Genetic screening tests should be performed prior to the first pregnancy and before conceiving. However, they can also be taken at any stage during the pregnancy. The blood test is performed by the mother, and if the results are out of the ordinary, they must be also taken by the father to eliminate the possibility of him being a carrier of any genetic mutations. 

It is recommended taking the test before trying to conceive, since in cases of a risk of passing on any genetic disorders, the couple may prefer to consult a fertility clinic regarding using IVF with Pre-Implementation Genetic Diagnosis (also known as PGD) or may wish to perform additional tests to insure the fetus’ health.

It is important to point out that even if the test is not performed before conceiving, such as in cases of unplanned pregnancies, there is no reason to be alarmed since in most cases the results indicate no genetic disorders.

Who should undergo the test?

Any woman planning a pregnancy should undergo genetic screen tests. According to many doctors, the test should be carried out not only before the first pregnancy but should also be repeated before any subsequent attempts to conceive, due to developments in genetic research and improvements

of test technologies. In families with a known history of genetic illness, it is recommended carrying out more thorough tests, according to your geneticist’s counselling.

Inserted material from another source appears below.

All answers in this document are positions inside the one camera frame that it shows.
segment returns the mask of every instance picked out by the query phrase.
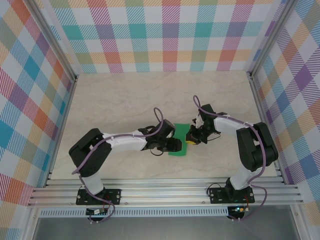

How is the genetic test done?

Genetic screening tests include two stages:

  • Family medical history questionnaire: the first stage of the test includes filling in a questionnaire on both families’ medical history. The couple is also asked about their ethnic descent, and about the presence of known birth defects in the family.
  • Blood test: according to the questionnaire results, blood tests are recommended to search for mutations for relevant illnesses. Since there is a great variety of genetic diseases, the diseases tested are determined according to the ethnic descent of the parents and the family medical history. 

Which diseases can be detected?

Genetic screening tests can detect many kinds of diseases. Genetic counsellors recommend the relevant tests according to the chances of being a carrier. 

The following populations should test for these diseases:

  • Most of the Jewish population – Cystic Fibrosis, SMA (Spinal muscular atrophy), Fragile X syndrome.
  • African American population – sickle cell disease
  • Mediterranean and Southeast Asian ancestry – Thalassemia
  • French Canadian ancestry – Tay-Sachs disease

For Jewish populations, further tests are recommended according to ethnic descent groups, such as:

  • Jews of Ashkenazi descent (East European): Tay-Sachs, Canavan Disease. Familial Dysautonomia
  • Jews of North African descent: Thalassemia, Tay-Sachs, PCCA (Progressive Cerebro Atrophy)
  • Jews of Yemenite descent: MLD (Metachromatic Leukodystrophy)
  • Jews of Iraqi descent: Thalassemia, PCCA, Costeff Syndrome
  • Jews of Persian (Iranian) descent: Thalassemia, Usher syndrome
  • Jews of Balkan descent: Familial Dysautonomia
  • Jews of Caucasian descent: Infantile Cerebral Cerebellar Atrophy
  • Jews of Bukahri (Central Asian) descent: Methylenetetrahydrofolate reductase deficiency

Apart from the aforementioned diseases, you can also request tests for further diseases, according to your genetic counsellor’s recommendations and your ethnic descent. Such diseases include Bloom Syndrome, Niemann–Pick disease, GSD1, Fanconi’s syndrome, etc.